Work required: Print, exactly as they stand, the lines from the start of the listing to the line containing "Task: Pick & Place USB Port", inclusive.

Source data:

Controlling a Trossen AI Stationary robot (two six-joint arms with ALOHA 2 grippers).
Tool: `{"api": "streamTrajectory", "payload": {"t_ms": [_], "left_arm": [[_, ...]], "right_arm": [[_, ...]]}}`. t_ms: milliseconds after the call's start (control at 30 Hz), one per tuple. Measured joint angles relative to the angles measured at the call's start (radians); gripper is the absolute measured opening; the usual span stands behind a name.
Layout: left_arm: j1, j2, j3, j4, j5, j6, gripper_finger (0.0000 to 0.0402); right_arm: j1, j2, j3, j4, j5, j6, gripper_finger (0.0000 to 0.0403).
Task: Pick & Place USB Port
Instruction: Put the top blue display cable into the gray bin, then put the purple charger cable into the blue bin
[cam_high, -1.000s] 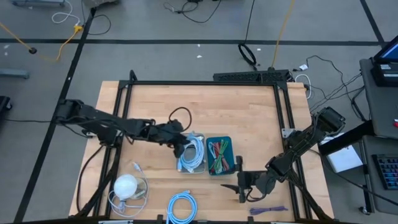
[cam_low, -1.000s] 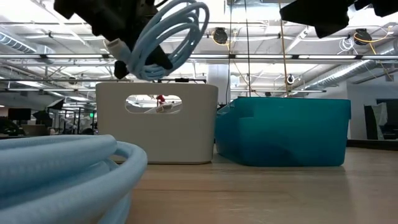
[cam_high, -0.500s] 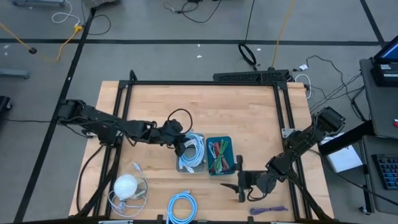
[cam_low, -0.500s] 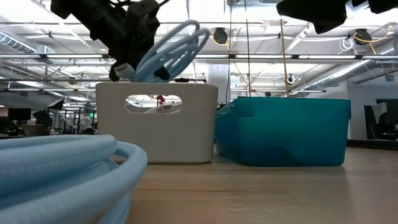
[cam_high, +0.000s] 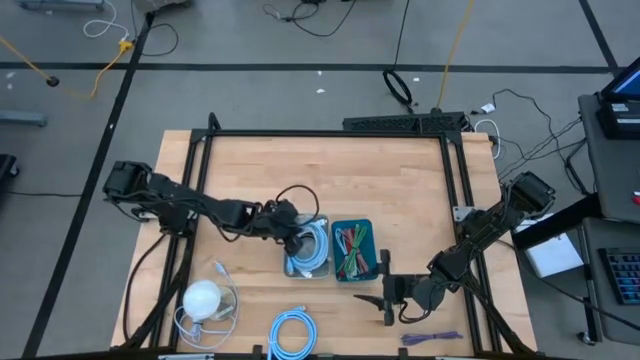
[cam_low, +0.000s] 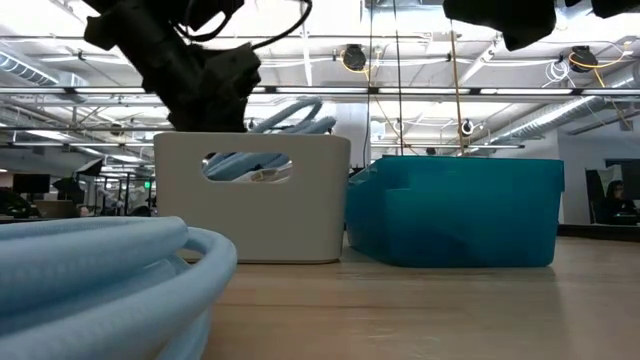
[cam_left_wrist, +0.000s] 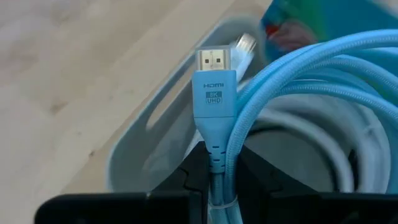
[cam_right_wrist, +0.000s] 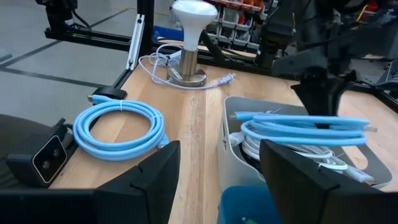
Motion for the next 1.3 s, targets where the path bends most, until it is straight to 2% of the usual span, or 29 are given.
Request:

Completed exercise:
Controlling a Trossen AI Stationary robot (two six-joint arms with ALOHA 2 grippers).
Tool: `{"api": "streamTrajectory", "payload": {"t_ms": [_], "left_arm": [[_, ...]], "right_arm": [[_, ...]]}}`. t_ms: milliseconds after the call's start (control at 30 Hz), one per tuple. Measured joint angles relative to the angles measured at the call's start (radians); gripper is the absolute measured opening; the usual span stands behind a name.
Layout: left_arm: j1, j2, j3, j4, j5, j6, gripper_finger (0.0000 to 0.0402); right_arm: j1, j2, j3, j4, j5, j6, gripper_finger (0.0000 to 0.0403).
Task: Pick & Place USB Port

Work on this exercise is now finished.